La donna sotto choc: «Davanti ai carabinieri ha ammesso tutto, ha pianto». E sulle chat naziste: «Non riusciva a uscire, aveva paura delle loro ritorsioni»
PESCARA. «Mamma, ho fatto delle cose gravi, ma mi hanno incastrato». Quando alle 5 del mattino nell’appartamento, a Umbertide, sono piombati i carabinieri del Ros con i cani molecolari è riaffiorato l’incubo di una mamma già vissuto a luglio 2025: la vita di un ragazzo – «lo definirei il solito “bamboccione”», dice la mamma – viene travolta da accuse pesantissime di terrorismo e dal sospetto di una strage progettata al liceo Misticoni di Pescara, che si sarebbe dovuta concludere con il suo suicido. Ma chat, ricerche online come fabbricazioni di armi ed esplosivi simili a quelli utilizzati per le stragi di Bruxelles e Parigi, sarebbero state fatte «solo per curiosità».
«Mio figlio è molto appassionato di storia», racconta al Centro la mamma del 17enne, che ha passato già la prima notte nell’istituto minorile di Firenze e tante altre ne dovrà passare perché accusato di terrorismo e con l’intenzione di progettare una strage nel liceo pescarese, l’istituto artistico frequentato da molti suoi amici che il giovane programmava di rivedere domani, quando sarebbe tornato con il treno in città per riabbracciare anche il papà in occasione della Pasqua.

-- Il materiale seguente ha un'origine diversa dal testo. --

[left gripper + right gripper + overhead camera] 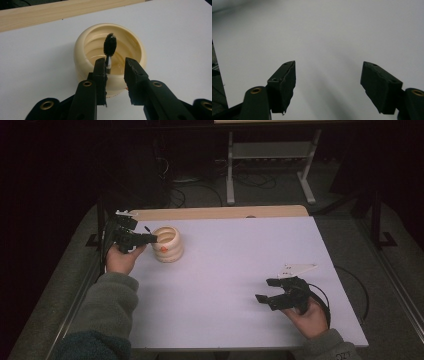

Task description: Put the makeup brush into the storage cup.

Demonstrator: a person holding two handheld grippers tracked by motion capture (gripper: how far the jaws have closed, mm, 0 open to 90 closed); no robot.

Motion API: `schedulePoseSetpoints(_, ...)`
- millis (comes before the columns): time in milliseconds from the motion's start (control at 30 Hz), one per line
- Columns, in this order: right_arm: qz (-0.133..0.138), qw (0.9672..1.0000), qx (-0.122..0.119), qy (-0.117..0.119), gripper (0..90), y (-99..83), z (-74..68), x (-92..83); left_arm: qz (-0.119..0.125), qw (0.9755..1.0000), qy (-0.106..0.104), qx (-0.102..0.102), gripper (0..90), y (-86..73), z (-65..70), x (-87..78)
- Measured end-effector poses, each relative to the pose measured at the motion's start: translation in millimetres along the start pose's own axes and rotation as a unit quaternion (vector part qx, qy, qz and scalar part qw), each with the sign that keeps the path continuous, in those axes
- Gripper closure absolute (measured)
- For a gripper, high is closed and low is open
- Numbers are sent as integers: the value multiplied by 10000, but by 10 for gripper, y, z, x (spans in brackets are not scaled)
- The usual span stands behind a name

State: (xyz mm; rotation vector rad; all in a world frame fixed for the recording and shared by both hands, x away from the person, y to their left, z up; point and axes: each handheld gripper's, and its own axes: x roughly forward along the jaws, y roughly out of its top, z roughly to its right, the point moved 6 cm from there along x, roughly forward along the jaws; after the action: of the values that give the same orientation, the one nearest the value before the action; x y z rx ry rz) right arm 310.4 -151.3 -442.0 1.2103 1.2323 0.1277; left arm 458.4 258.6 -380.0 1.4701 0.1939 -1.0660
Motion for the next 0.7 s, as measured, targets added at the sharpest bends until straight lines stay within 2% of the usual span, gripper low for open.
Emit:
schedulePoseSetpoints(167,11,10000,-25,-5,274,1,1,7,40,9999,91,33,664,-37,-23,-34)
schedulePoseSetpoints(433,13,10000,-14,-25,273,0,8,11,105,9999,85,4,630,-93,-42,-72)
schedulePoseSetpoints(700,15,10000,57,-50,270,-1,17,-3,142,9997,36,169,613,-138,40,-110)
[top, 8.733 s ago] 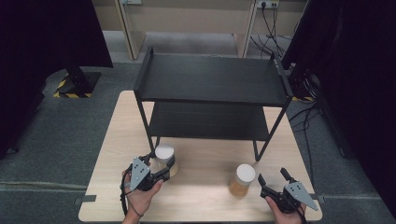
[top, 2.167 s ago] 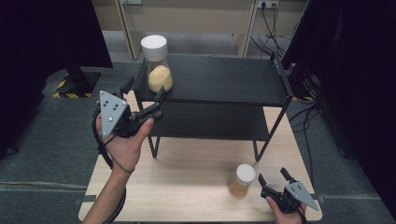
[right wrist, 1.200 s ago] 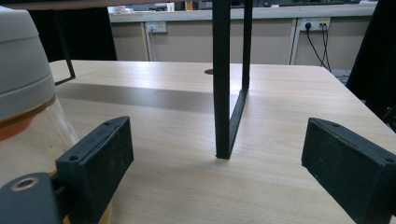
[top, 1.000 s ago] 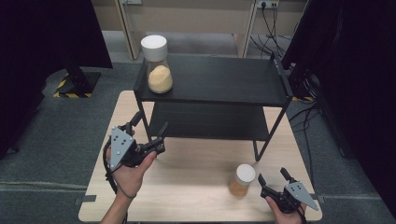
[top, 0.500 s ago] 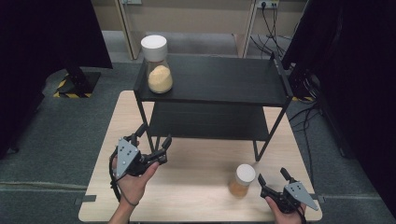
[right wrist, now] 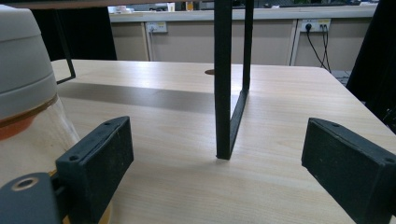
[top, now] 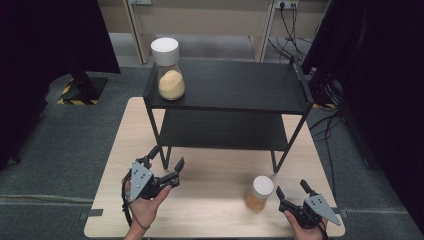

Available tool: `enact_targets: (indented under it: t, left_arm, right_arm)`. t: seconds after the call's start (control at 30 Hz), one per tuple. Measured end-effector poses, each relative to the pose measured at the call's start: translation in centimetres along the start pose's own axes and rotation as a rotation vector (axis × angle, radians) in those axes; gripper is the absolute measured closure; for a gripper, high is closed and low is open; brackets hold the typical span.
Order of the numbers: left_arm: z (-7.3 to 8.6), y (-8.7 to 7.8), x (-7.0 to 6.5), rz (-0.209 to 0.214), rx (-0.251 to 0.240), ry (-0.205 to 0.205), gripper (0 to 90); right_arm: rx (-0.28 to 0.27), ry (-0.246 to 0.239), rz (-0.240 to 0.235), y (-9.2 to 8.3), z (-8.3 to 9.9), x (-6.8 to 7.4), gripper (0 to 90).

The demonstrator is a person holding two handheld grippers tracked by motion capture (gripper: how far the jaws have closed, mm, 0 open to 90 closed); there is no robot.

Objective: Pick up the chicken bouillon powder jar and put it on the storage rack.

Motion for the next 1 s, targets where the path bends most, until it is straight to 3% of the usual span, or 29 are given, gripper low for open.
enact_targets:
  t: [0.8, 1.0]
  left_arm:
    - [3.6, -1.2, -0.2, -0.018, 0.088, 0.003, 14.4]
    - [4.6, -1.3, -0.1, -0.020, 0.100, -0.013, 14.1]
  right_arm:
    - [-0.002, -0.003, -0.001, 0.0, 0.0, 0.0, 9.4]
    - [-0.003, -0.006, -0.002, 0.0, 0.0, 0.0, 9.4]
Point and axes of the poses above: each handheld gripper's, and its own axes: y roughly forward along the jaws, z roughly out of its underside, x roughly to its left, the point moved 1 cm from there along y, roughly forward along the jaws, and after that the axes turned 3 degrees about z, right-handed, at the moved point
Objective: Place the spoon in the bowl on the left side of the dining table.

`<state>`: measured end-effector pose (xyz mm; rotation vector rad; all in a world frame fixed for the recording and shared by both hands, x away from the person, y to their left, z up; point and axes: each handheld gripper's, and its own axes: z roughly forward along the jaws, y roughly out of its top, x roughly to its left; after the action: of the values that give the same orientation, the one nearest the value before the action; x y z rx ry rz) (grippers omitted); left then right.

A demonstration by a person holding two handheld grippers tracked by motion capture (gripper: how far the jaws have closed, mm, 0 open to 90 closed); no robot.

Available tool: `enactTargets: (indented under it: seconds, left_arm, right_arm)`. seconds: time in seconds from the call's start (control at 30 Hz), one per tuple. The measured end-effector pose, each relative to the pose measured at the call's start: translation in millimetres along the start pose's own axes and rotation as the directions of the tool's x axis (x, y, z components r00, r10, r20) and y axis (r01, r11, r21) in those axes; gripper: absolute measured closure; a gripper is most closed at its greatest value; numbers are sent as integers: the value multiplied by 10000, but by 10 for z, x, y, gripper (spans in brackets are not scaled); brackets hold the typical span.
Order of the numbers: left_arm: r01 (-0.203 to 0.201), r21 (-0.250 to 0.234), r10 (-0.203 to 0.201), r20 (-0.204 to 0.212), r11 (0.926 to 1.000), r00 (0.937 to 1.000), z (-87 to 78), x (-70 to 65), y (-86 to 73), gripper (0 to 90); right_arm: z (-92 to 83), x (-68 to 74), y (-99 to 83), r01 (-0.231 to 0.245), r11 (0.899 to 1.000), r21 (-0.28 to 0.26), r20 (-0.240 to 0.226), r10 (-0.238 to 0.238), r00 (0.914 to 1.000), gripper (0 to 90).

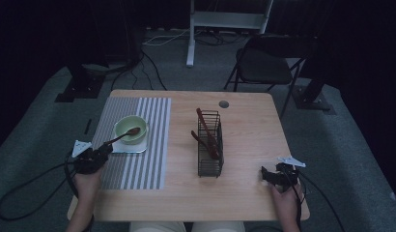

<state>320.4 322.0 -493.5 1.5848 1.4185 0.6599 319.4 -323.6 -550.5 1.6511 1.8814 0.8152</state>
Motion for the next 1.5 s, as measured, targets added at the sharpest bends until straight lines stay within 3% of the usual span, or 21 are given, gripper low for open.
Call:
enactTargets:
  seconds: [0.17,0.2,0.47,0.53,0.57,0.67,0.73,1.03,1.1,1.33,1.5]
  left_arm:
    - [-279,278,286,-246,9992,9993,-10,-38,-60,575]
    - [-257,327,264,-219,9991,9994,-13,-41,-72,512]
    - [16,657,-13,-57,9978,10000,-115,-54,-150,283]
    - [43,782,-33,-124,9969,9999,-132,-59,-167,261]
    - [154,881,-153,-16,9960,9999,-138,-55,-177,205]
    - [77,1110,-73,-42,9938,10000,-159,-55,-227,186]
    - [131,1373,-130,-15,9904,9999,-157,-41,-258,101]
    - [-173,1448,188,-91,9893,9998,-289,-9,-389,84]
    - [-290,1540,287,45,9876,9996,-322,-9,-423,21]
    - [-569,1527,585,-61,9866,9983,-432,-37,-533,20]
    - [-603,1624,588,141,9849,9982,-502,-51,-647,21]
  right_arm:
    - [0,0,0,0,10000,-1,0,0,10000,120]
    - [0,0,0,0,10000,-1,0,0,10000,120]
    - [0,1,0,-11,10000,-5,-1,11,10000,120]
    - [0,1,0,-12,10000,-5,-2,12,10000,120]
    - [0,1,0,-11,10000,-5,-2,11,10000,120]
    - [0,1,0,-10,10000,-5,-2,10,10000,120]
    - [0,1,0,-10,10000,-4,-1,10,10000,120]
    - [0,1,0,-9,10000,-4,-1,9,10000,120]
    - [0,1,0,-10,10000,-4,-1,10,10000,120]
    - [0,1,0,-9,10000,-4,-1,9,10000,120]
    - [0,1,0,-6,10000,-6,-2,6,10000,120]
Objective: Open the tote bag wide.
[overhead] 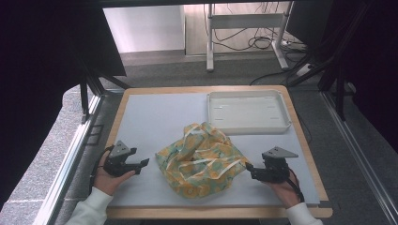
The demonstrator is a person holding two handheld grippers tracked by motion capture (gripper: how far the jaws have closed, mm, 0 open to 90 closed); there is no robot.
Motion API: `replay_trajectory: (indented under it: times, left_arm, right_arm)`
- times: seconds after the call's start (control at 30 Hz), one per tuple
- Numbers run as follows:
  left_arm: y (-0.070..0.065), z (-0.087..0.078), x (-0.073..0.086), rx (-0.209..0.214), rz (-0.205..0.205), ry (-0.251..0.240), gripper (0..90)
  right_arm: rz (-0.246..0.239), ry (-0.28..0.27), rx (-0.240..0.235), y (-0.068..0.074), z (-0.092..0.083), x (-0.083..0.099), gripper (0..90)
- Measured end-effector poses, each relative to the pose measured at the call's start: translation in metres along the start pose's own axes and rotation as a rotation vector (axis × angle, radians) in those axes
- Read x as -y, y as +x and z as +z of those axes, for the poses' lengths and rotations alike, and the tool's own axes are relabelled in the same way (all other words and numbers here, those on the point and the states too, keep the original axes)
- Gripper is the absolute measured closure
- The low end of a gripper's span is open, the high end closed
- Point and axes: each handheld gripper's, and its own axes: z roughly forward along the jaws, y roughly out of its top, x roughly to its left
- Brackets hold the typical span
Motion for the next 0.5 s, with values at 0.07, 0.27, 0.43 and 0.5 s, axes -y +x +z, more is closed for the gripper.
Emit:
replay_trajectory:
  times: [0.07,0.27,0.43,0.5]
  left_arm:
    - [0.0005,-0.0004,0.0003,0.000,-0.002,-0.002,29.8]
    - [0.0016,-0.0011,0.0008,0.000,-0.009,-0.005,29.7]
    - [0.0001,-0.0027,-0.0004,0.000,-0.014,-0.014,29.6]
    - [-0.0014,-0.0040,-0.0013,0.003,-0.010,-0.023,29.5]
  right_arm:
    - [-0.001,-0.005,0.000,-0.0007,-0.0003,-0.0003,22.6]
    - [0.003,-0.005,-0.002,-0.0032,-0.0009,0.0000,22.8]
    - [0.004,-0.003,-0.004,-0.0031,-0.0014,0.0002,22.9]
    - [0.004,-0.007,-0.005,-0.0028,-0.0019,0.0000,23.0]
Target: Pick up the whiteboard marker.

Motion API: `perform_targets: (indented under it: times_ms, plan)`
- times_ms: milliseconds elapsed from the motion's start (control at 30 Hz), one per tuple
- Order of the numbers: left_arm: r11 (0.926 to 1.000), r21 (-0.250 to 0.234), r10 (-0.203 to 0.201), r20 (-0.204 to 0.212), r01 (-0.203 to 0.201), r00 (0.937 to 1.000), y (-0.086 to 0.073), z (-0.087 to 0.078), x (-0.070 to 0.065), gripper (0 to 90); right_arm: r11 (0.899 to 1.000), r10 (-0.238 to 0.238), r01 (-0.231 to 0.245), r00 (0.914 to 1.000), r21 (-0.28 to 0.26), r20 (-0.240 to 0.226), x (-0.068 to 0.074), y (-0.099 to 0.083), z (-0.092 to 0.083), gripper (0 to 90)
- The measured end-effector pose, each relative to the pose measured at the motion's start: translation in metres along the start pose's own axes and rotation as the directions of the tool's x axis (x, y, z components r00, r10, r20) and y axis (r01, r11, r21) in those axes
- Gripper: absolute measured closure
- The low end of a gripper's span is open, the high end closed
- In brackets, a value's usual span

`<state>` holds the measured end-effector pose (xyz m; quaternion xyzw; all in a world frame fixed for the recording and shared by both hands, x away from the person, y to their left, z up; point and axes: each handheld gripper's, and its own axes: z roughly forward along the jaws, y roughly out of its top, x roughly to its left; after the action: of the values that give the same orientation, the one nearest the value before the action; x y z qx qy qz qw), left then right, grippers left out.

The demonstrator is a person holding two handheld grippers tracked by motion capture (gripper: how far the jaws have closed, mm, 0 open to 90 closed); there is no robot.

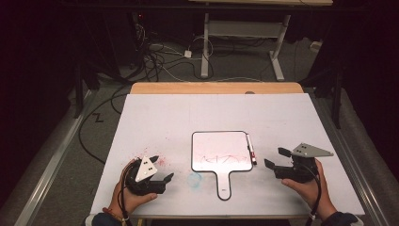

«Lui aveva paura di qualche ritorsione da parte dei membri di quei gruppi, aveva paura di uscirne, temendo ritorsioni contro la sua famiglia, poiché nel gruppo si parlava di armi e violenza». Ma per gli inquirenti, che hanno passato al setaccio i suoi dispositivi, quella versione non convince e il materiale trovato nei gruppi Telegram, come “Liberia” che amministrava, sono la prova inconfutabile di «un soggetto socialmente pericoloso».